## Problem statement
Count each line below that has "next" anywhere in it. Answer with the total alone.

## Input records
━━━━━━━━

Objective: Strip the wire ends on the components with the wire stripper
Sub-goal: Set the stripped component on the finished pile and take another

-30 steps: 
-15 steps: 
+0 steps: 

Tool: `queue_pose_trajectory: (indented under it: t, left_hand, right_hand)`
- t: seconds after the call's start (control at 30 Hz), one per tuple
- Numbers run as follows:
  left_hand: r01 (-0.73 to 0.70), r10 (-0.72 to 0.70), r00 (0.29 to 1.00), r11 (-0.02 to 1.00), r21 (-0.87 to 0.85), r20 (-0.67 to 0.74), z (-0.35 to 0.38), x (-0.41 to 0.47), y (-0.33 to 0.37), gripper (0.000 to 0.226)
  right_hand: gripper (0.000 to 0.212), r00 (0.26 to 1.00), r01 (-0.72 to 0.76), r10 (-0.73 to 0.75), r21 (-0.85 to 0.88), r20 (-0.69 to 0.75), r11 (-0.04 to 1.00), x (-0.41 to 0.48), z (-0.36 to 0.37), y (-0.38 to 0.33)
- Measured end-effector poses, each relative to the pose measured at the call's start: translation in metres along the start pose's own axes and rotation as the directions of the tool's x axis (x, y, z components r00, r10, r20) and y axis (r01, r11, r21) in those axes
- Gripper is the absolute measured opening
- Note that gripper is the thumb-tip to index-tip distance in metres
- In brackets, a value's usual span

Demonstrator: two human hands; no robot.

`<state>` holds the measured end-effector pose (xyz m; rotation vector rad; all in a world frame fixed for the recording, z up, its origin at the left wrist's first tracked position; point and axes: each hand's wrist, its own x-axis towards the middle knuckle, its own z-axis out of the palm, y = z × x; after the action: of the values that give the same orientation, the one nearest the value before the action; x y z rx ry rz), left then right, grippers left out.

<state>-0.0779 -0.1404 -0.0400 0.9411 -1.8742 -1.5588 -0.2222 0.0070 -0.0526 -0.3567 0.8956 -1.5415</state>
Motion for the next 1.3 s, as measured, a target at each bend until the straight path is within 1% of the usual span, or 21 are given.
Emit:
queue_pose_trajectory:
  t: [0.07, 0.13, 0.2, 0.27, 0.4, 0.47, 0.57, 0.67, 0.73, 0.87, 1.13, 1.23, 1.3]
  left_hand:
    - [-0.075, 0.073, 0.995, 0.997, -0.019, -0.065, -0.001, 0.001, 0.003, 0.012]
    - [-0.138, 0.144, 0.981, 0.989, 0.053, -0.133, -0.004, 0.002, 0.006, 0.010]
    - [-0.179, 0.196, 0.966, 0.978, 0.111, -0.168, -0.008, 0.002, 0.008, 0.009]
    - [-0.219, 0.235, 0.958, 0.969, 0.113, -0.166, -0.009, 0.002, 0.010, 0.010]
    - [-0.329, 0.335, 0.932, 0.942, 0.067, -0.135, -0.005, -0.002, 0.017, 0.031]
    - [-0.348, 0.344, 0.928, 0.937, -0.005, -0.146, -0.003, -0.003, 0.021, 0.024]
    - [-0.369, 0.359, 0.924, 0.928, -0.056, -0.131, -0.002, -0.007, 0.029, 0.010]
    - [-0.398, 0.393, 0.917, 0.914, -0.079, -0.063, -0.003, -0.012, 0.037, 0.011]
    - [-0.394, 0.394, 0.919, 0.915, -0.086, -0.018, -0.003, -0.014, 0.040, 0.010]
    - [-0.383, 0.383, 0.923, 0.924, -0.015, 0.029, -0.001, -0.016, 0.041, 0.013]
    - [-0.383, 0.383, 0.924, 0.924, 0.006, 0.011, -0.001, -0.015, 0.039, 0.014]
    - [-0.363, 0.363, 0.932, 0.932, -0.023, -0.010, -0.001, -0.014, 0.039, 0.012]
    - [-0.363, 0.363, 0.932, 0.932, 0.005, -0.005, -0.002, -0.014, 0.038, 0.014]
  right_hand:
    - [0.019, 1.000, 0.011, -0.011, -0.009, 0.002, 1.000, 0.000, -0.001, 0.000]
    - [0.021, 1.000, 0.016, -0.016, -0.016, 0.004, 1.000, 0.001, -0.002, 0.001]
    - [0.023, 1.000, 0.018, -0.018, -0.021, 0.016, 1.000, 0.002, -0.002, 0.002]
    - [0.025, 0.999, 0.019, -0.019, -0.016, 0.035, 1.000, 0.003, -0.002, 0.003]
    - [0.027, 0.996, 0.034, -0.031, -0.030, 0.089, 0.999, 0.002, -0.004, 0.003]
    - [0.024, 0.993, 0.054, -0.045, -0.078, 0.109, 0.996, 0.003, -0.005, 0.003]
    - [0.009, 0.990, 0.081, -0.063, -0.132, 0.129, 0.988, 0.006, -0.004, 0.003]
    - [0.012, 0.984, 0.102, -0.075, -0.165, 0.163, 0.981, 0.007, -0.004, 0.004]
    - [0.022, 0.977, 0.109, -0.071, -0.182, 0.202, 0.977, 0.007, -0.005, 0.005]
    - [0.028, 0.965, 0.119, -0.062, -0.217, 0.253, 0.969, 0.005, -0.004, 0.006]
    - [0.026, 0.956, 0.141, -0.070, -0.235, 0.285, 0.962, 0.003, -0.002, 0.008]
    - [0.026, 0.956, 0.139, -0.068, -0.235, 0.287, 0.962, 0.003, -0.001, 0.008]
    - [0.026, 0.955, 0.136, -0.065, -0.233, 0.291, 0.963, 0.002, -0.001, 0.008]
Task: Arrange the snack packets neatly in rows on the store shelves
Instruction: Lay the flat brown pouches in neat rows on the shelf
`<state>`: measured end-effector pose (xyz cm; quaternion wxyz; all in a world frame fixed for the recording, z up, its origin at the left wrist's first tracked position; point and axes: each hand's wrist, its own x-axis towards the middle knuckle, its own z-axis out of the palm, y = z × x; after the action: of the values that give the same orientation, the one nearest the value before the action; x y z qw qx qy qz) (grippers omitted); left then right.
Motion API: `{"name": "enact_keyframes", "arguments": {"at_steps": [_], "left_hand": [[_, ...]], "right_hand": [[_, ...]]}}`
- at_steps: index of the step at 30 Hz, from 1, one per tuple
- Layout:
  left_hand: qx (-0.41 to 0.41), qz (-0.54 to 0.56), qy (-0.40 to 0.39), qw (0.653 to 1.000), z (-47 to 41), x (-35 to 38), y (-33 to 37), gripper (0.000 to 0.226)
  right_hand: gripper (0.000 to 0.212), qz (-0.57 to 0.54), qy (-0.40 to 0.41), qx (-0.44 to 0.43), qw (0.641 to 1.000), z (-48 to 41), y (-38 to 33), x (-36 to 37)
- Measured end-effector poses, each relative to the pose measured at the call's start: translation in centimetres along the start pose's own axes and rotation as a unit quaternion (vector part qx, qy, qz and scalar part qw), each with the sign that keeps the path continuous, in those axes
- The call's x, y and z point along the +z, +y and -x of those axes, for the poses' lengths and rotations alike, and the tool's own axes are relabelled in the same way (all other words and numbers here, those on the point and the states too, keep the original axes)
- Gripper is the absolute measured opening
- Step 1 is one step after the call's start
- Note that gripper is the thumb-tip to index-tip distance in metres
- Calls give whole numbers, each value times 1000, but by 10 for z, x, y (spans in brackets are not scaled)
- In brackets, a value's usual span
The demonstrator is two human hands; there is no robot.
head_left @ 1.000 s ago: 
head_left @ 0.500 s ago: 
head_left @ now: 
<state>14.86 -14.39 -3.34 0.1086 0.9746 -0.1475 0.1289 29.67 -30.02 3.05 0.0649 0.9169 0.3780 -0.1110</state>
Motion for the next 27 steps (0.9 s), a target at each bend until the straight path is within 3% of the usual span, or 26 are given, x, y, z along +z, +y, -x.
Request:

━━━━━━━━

## Result below
2